The International Finance Corporation (IFC) and Citi have partnered on an US$800mn risk-sharing deal to support emerging market trade and commodity flows and finance businesses that are struggling to cope with the devastation caused by Covid-19.

The transaction will see the IFC and Citi share the risk on the portfolio of trade-related assets on a 50-50 basis.

“Supporting the sustainability of the supply chains and stimulating the international trade flows have been a critical priority for us as we deal with the impact of the Covid-19 pandemic,” says Ebru Pakcan, Citi’s global head of trade. “Citi’s partnership with the IFC on this transaction will help enable the recovery of trade flows in the emerging markets while aiding in mitigating the extended disruption to the supply chains of many industries across the globe.”

The signing marks the extension of an existing facility, the IFC’s global trade liquidity programme (GTLP), initially set up in 2009, bringing the size of the facility to US$2bn.

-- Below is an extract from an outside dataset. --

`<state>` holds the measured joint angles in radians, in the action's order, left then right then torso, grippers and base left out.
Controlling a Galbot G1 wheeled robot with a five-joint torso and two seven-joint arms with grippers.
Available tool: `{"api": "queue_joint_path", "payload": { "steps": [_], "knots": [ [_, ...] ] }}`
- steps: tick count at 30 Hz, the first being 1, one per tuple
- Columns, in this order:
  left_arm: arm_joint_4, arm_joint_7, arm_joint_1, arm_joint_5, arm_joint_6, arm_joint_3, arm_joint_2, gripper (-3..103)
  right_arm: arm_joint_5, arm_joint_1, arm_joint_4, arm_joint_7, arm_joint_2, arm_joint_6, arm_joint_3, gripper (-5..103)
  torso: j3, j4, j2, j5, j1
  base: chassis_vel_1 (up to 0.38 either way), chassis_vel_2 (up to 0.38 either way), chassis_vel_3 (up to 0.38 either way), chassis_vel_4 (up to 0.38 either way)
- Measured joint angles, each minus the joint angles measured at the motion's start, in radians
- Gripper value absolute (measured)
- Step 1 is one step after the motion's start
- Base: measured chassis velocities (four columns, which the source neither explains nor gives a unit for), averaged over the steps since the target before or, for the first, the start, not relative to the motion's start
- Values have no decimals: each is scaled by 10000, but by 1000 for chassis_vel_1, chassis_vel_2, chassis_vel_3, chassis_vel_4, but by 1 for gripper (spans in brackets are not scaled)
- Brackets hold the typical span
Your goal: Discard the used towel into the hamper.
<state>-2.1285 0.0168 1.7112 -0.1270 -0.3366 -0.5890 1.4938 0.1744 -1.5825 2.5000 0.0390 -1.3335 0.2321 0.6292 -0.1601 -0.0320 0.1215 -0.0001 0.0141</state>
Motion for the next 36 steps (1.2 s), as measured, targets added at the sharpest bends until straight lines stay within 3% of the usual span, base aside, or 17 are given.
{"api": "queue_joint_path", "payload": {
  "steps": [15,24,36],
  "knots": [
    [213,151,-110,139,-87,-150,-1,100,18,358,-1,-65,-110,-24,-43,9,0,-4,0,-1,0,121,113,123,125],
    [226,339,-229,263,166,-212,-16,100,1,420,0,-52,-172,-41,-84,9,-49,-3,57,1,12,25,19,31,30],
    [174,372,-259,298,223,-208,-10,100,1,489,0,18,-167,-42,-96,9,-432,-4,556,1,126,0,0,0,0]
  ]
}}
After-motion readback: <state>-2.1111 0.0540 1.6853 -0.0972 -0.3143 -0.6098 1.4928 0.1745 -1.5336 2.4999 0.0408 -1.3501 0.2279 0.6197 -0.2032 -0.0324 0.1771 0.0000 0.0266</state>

The new transaction also forms part of the IFC’s US$8bn Covid-19 fast-track financing support package, announced in March, which included US$2bn for the GTLP. The IFC announced at the time that the bulk of that package will go to client banking institutions, enabling them to continue to offer trade financing, working capital support and medium-term financing to private companies.

A US$100mn loan, signed with Zenith Bank last month, was the first investment the IFC made in Africa as part of its pandemic support package.

“Across the globe, the Covid-19 pandemic is disrupting supply chains, decreasing demand and causing overall market anxiety. Many businesses – especially SMEs – are being forced to close their doors,” says Paulo de Bolle, global director of the IFC’s financial institutions group. “By rapidly increasing our capacity to deliver trade finance, IFC and Citi can help businesses maintain their operations during the current crisis and speed their recovery when the pandemic eases.”